While Minecraft has skeletons and zombies for monsters Masterspace has gone a little more otherworldly with its fauna and included killer snakes and dragonbugs (They look like a cross between a dragon and a slug with nasty looking teeth). You also get a fantastic view of the starry sky above you waiting to be explored.

The harmonious and slightly futuristic soundtrack fit beautify with the games intent making you feel like you are far away and getting you into the Zen mode of collecting recourses and building different structures. The soundtrack even alternated wonderfully between the soft and quiet, to a louder and more rousing song to keep you engaged thus preventing things from becoming monotonous (one of the things I don’t like about the Minecraft soundtrack).


I love the core concept, especially the idea of culture and perk points. They really push you to build and expand. I also love the idea of being able to go to new planets and explore space, it’s like Minecraft 2.0. Even the destructible world idea was a step above the blocky look of Minecraft. However the game needed a lot more work to become what it could have been.

There are so many little details that make this game feel unfinished. For example, when you harvest wood from a tree the leaves don’t disappear once you have taken all the wood. So you’re left with gobs of floating leaves that you really aren’t motivated to clear since the resource isn’t needed.

The animal AI is terrible. All the cows, sheep, pigs and monsters essentially walk in a straight line occasionally turning around with no pathfinding abilities. Mining dirt often meant creating a tunnel that all the animals in the surrounding area would eventually fall into and never leave regardless of how open and accessible the entrance was.

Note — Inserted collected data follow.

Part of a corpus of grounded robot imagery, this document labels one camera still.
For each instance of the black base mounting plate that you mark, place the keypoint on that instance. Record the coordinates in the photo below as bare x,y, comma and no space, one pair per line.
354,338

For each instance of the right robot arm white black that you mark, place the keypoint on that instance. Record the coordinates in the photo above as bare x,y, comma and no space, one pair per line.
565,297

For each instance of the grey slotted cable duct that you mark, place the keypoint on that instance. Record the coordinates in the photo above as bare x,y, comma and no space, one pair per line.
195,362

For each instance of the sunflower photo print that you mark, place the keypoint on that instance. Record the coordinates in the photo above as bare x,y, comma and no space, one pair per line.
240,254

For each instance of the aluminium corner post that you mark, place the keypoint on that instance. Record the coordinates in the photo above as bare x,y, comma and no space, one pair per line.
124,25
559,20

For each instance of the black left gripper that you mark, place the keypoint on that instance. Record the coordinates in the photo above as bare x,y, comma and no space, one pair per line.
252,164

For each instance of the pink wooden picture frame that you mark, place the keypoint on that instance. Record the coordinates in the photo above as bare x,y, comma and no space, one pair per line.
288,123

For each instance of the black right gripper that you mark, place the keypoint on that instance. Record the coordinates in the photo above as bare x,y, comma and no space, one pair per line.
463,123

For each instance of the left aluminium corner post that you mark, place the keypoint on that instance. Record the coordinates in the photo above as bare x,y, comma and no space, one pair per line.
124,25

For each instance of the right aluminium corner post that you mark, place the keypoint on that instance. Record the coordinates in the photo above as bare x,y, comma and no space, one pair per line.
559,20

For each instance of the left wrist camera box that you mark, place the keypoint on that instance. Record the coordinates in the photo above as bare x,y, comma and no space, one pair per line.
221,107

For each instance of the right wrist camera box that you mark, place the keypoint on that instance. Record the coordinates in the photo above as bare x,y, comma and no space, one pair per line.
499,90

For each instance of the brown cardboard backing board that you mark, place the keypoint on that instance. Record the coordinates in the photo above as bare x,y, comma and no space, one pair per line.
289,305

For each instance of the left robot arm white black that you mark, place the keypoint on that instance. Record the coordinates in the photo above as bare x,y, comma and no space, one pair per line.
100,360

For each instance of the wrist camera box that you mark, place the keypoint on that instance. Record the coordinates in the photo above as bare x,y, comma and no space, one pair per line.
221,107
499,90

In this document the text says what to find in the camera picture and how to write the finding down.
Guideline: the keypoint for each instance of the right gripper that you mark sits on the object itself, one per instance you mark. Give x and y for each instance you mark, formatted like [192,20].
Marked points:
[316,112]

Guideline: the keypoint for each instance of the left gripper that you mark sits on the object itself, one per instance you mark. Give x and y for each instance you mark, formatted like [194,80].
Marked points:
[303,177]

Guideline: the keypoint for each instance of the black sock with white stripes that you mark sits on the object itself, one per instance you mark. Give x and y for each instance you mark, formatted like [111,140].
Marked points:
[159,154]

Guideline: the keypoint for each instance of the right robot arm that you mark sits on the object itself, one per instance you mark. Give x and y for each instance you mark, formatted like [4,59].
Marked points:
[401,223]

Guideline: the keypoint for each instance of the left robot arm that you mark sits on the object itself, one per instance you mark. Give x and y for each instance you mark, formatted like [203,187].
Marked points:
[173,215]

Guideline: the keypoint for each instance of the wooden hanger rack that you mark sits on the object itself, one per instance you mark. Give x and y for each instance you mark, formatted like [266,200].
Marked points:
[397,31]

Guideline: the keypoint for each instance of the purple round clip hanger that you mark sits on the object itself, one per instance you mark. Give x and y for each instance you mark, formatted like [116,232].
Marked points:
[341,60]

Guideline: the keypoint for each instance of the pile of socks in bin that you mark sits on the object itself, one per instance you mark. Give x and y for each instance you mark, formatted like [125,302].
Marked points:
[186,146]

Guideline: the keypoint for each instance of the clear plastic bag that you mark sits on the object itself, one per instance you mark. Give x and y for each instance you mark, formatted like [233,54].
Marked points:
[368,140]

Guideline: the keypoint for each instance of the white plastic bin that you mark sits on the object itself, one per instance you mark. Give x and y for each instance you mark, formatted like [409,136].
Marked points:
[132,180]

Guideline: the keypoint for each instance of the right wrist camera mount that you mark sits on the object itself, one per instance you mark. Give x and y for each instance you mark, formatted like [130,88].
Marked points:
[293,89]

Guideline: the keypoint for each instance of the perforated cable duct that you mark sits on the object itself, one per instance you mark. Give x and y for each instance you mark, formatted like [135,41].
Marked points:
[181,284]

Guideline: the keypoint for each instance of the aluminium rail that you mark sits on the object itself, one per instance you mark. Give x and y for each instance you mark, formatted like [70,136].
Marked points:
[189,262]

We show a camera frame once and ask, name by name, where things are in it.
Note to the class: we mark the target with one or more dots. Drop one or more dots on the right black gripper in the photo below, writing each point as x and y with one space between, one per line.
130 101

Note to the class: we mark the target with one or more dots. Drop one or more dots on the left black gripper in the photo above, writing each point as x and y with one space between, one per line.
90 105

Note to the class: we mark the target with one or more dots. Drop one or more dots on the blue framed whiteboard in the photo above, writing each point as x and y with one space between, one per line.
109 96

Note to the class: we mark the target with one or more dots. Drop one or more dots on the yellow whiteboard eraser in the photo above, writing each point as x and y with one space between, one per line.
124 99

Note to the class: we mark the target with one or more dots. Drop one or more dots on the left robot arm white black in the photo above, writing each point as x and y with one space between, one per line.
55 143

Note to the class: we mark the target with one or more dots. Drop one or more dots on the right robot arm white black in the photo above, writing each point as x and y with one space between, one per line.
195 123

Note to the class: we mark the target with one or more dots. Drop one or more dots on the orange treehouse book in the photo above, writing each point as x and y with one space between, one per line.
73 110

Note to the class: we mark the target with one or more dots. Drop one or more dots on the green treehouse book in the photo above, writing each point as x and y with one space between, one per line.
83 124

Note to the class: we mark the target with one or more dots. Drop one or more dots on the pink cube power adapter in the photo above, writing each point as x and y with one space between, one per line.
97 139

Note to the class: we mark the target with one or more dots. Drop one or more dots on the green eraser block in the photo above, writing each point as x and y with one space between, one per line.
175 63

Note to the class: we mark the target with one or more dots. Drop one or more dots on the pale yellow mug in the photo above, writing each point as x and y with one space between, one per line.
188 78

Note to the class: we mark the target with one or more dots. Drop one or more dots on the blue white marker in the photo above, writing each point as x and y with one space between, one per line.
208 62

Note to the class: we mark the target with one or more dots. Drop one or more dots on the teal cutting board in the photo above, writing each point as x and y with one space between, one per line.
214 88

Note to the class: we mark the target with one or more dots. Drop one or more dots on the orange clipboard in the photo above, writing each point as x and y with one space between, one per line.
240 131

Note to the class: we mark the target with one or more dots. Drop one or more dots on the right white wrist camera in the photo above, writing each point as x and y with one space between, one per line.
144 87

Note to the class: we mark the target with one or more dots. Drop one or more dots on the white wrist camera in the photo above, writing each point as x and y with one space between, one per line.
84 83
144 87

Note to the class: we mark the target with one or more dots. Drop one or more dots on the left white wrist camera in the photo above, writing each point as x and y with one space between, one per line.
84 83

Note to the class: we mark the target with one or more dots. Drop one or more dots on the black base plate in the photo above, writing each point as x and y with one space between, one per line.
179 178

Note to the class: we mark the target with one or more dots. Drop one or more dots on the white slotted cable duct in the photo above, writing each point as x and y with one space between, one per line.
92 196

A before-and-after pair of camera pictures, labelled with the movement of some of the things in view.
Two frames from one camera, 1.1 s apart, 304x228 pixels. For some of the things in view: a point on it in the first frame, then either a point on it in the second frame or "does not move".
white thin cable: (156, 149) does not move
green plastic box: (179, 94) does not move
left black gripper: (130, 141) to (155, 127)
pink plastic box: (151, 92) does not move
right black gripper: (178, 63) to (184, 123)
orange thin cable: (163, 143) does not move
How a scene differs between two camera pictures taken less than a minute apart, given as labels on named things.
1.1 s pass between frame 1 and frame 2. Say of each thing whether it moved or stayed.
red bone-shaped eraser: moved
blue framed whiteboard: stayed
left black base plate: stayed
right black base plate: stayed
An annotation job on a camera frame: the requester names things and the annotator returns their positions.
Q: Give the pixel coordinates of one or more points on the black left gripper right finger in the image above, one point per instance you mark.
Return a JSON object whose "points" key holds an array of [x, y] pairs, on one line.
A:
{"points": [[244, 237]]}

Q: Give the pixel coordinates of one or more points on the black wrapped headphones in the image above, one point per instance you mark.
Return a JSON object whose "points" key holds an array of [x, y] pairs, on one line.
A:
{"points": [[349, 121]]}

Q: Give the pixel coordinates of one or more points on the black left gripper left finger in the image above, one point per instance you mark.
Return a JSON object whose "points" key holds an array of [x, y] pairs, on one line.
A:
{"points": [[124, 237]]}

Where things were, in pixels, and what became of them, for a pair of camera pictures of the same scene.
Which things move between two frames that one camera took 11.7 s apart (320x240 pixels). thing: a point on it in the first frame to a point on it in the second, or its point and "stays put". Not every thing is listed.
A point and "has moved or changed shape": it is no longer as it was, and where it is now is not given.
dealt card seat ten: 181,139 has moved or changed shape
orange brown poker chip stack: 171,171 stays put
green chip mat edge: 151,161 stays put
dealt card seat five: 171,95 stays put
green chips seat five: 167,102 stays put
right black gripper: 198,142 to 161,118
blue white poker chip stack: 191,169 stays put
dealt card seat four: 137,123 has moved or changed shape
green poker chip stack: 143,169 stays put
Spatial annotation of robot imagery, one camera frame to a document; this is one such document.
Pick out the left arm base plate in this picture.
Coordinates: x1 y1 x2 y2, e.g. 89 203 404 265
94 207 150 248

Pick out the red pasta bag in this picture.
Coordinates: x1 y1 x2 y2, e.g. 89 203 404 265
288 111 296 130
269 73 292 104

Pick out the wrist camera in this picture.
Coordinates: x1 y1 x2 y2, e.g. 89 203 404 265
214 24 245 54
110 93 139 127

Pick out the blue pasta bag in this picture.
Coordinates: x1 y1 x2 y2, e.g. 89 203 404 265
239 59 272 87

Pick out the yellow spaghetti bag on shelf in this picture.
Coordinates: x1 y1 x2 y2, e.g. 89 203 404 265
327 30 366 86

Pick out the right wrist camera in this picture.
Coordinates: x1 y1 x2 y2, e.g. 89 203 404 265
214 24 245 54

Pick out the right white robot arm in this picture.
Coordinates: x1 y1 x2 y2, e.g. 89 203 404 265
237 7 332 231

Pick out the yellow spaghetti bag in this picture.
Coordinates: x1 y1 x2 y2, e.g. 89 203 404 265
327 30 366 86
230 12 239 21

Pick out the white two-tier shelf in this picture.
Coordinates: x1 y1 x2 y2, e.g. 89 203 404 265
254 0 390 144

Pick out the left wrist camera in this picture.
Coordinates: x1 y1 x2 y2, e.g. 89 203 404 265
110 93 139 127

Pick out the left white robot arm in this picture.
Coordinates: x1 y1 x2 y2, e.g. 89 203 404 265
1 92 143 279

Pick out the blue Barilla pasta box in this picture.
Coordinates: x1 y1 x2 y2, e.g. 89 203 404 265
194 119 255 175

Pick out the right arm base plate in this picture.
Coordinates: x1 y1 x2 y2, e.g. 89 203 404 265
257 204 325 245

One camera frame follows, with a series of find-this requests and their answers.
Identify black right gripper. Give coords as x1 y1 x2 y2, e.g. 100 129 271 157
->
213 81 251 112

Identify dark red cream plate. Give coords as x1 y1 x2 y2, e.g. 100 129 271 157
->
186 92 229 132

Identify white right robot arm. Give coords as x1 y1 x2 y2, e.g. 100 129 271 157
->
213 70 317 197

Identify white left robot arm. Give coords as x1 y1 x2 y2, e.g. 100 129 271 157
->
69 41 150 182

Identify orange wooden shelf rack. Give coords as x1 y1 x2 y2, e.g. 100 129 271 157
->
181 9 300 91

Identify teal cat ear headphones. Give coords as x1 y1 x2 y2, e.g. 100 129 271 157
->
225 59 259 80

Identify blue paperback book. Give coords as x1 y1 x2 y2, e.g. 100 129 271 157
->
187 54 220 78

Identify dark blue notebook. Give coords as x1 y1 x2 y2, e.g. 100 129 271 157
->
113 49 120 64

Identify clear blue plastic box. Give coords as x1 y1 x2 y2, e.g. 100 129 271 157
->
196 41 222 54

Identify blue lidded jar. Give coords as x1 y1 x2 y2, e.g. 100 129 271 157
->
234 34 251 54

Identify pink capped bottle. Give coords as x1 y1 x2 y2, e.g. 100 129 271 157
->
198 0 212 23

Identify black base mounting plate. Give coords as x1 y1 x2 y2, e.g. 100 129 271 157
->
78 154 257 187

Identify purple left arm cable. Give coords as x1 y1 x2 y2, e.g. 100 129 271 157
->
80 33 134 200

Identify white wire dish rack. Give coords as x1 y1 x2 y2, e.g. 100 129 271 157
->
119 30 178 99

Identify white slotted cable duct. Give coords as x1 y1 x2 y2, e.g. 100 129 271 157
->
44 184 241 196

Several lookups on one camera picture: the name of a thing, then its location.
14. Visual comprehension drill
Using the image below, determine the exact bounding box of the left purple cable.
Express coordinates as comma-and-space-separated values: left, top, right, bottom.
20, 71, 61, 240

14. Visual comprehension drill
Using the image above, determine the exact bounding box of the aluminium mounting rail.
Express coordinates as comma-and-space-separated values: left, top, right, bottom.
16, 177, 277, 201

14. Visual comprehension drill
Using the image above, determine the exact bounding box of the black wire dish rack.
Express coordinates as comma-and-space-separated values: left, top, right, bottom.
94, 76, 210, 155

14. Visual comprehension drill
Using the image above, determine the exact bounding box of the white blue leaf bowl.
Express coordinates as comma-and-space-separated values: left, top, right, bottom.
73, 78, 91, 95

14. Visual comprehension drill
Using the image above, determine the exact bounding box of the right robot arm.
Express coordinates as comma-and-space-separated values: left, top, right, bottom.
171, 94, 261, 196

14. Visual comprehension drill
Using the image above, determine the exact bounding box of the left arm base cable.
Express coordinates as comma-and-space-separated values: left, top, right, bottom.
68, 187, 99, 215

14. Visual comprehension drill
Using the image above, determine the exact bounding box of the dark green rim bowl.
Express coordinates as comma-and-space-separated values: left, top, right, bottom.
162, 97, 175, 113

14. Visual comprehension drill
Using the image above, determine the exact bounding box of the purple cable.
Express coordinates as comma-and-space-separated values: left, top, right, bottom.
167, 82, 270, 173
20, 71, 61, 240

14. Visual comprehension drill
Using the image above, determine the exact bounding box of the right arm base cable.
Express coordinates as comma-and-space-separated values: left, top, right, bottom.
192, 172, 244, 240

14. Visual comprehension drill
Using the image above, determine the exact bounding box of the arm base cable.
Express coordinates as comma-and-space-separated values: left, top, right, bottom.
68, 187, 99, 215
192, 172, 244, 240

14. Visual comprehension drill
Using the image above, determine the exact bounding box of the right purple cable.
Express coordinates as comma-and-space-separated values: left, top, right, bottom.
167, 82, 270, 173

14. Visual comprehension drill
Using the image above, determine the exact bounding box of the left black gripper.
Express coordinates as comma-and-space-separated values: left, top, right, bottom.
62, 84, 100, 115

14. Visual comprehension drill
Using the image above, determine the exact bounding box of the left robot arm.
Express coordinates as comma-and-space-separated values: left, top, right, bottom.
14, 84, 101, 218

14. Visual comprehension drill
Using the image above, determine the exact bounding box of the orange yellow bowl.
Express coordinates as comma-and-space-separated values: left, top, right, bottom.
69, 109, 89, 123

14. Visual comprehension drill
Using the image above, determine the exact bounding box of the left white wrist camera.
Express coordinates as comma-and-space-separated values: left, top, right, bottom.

One thing that drove me nuts was building on a circular planet. When you first place a building block on the ground it creates a building “instance” and each block connected to the first is registered as being a part of that building. Because the planet is so small, the curve of the earth is quite pronounced and when you create a larger structure the building will sort of hang off the curve unable to follow it. It’s almost impossible to flatten that ground with dirt or sand. Laying another row of blocks under your building to make it look better results in you creating another “building” because it’s not attached to the first and the two just don’t line up. Everything except the smaller structures look patchy and unfinished. Part of the appeal of a sandbox game like this is creating cool bases. Not being able to create something that looks good is a major downside.

When you finally do get to build a space craft it looks like a disaster waiting to happen. There’s no door and when you “launch” into space there’s no rocket animations or anything, you just sort of…float up. It’s very anticlimactic and it just looks unfinished. Not to mention the finished craft turns like a boat in space.

All of these points may seem trivial but they add up to give the impression that this is still an early access game when it is actually the full release making it that I understand some of the other player’s frustration. It’s sad that Master Craft turned out this way because Master Technologies had a great idea. They just didn’t follow through with the finishing touches.